→ Task: Beginning with the very first line, please reproduce the entries exactly through the line containing "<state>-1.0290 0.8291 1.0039".

::::::::

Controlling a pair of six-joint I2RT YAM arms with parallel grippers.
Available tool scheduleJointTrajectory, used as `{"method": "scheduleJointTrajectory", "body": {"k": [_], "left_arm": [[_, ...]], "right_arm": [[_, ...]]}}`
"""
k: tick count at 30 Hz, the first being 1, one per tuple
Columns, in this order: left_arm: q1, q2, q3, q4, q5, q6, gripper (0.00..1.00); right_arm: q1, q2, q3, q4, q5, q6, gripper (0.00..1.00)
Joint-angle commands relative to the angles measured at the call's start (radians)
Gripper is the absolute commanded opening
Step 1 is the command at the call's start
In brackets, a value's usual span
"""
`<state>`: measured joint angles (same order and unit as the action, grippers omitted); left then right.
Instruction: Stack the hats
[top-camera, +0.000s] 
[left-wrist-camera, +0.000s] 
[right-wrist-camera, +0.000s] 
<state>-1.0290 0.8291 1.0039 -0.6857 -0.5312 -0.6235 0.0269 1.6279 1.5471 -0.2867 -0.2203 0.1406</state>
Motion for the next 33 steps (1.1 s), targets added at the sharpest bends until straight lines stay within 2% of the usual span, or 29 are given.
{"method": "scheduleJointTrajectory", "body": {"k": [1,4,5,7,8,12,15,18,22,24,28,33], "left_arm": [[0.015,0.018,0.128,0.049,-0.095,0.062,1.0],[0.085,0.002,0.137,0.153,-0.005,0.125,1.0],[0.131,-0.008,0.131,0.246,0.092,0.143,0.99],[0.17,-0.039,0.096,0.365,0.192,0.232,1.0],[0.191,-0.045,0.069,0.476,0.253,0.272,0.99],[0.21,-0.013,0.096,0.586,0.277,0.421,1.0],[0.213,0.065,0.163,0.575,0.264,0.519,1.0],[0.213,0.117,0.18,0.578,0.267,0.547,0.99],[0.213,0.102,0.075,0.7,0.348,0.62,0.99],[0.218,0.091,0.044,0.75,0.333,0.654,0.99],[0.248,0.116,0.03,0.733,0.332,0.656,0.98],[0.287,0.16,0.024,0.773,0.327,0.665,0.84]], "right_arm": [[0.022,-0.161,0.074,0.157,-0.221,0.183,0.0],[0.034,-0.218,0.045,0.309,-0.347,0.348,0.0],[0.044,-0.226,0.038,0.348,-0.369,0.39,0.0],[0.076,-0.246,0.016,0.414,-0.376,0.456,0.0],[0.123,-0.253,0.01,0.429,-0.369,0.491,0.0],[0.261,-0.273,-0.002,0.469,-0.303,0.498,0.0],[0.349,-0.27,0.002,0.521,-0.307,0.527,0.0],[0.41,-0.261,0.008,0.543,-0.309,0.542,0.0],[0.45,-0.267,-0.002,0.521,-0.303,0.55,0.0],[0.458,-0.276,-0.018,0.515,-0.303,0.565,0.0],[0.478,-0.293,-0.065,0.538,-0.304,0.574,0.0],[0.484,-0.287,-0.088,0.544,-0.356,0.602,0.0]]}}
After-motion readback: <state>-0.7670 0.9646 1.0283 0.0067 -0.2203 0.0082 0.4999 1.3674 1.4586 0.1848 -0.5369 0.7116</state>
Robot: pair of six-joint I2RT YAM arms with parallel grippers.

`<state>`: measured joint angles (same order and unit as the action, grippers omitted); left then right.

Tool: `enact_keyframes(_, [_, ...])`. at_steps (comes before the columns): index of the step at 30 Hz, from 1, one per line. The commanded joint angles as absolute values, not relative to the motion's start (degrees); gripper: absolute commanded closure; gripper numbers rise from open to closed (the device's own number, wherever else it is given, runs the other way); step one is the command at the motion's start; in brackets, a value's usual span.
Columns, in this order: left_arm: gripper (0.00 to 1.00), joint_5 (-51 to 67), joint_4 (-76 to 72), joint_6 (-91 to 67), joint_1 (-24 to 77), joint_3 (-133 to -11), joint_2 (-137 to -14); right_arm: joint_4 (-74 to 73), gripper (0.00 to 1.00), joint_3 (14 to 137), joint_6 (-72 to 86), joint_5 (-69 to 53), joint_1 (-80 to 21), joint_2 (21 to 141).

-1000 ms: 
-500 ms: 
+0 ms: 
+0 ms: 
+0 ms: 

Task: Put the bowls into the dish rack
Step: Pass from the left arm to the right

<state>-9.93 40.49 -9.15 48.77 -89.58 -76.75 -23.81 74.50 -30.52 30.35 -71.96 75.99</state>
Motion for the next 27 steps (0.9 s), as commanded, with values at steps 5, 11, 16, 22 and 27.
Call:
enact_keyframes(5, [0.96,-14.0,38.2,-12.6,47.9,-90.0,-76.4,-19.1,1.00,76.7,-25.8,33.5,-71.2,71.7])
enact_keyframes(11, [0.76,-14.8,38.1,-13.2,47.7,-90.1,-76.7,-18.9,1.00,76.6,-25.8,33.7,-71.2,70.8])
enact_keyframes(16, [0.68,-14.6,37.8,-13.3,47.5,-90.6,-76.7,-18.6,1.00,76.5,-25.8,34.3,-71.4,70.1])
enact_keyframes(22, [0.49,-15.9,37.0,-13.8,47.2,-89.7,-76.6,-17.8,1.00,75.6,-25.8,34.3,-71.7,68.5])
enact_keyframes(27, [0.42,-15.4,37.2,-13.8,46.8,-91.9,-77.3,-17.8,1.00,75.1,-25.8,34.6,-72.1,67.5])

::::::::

→ Output:
Controlling a pair of six-joint I2RT YAM arms with parallel grippers.
Available tool scheduleJointTrajectory, used as `{"method": "scheduleJointTrajectory", "body": {"k": [_], "left_arm": [[_, ...]], "right_arm": [[_, ...]]}}`
"""
k: tick count at 30 Hz, the first being 1, one per tuple
Columns, in this order: left_arm: q1, q2, q3, q4, q5, q6, gripper (0.00..1.00); right_arm: q1, q2, q3, q4, q5, q6, gripper (0.00..1.00)
Joint-angle commands relative to the angles measured at the call's start (radians)
Gripper is the absolute commanded opening
Step 1 is the command at the call's start
In brackets, a value's usual span
"""
`<state>`: measured joint angles (same order and unit as the action, grippers omitted); left then right.
Instruction: Stack the hats
[top-camera, +0.000s] 
[left-wrist-camera, +0.000s] 
[right-wrist-camera, +0.000s] 
<state>-1.0290 0.8291 1.0039 -0.6857 -0.5312 -0.6235 0.0269 1.6279 1.5471 -0.2867 -0.2203 0.1406</state>

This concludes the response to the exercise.